Brexit Metaphor No 107.
When faced with a predator, you have to think fast or else you won't survive. Humans have evolved to adopt simplified solutions to urgent problems. However, when faced with a complex but not urgent problem, you should take your time and deliberate, advises Daniel Kahneman, the psychologist and behavioural economist who won the Nobel Prize for Economics in 2002. Kahneman describes these at two systems of thinking in his 2011 book "Thinking, Fast and Slow":
System 1: fast, instinctive and emotional;
System 2: slower, deliberative and logical.
In war, countries have to think and act fast. But in peacetime slow deliberation is advisable. When one manages an ecosystem (whether biological or socio-economic), one has to grasp and embrace complexity and understand that every action has multiple consequences.
Yet, this is not what happened in the 2016 EU referendum in Britain and in the Brexit process.
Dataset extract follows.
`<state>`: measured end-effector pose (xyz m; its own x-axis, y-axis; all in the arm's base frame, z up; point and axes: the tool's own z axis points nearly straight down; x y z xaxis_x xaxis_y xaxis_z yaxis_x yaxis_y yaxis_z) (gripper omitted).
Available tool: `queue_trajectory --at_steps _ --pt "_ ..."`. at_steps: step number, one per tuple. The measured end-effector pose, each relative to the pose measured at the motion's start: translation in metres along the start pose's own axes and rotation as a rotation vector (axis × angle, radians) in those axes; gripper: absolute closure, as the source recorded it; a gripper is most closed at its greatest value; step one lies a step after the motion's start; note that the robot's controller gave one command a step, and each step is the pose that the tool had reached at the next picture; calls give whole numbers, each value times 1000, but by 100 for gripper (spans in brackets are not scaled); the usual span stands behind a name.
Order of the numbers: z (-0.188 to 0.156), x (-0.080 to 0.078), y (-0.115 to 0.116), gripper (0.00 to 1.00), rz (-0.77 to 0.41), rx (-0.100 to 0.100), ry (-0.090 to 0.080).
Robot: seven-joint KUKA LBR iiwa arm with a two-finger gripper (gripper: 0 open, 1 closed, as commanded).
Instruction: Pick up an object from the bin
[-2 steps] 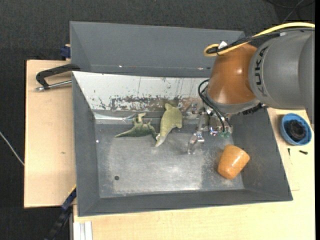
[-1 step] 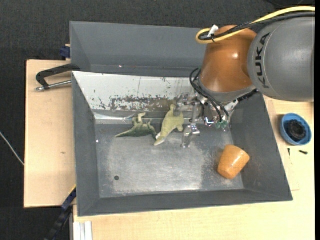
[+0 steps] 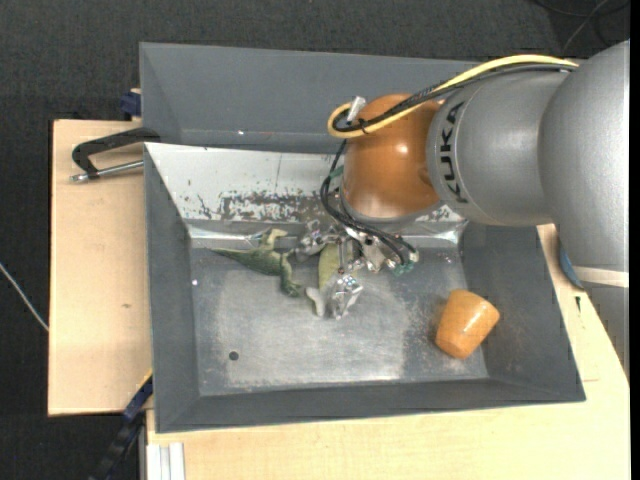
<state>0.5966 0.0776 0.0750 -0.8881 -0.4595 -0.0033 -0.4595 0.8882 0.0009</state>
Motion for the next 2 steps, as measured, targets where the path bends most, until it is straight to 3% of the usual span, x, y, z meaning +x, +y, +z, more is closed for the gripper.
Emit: queue_trajectory --at_steps 1,2 --pt "-1 0 -1 100 1 1 -1" --pt "-195 19 4 100 8 6 -12"
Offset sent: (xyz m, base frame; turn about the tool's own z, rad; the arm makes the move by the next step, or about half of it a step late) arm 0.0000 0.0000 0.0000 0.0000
An oversimplified solution was put to the vote of the British people (In or Out) and they voted Leave with great urgency. The resulting chaos continues to this day.
Einstein said that “Everything should be made as simple as possible, but not simpler.” Consultants often use a 2x2 matrix to simplify the world. The EU referendum did not even go to this level of complexity and only offered a one-dimensional vote. Thus when both the problem and the solution go down a mistaken thinking process, the problem is likely to be bogus and the solution is likely to be a chimera.
Thinking, Fast and Slow (Source: Wikipedia) |
Notes:
1. Timeline: This article is part of a series of original #BrexitMetaphors published daily. A total of 107 have been posted so far and another 54 Brexit Metaphors will be published every day until the planned Brexit date of March 29, 2019.
2. Disclosure: The author has a master's degree in European Integration. He also thinks he knows a bit about business, economics, entrepreneurship, China, history, geography, nature, science and Rubik Cubes.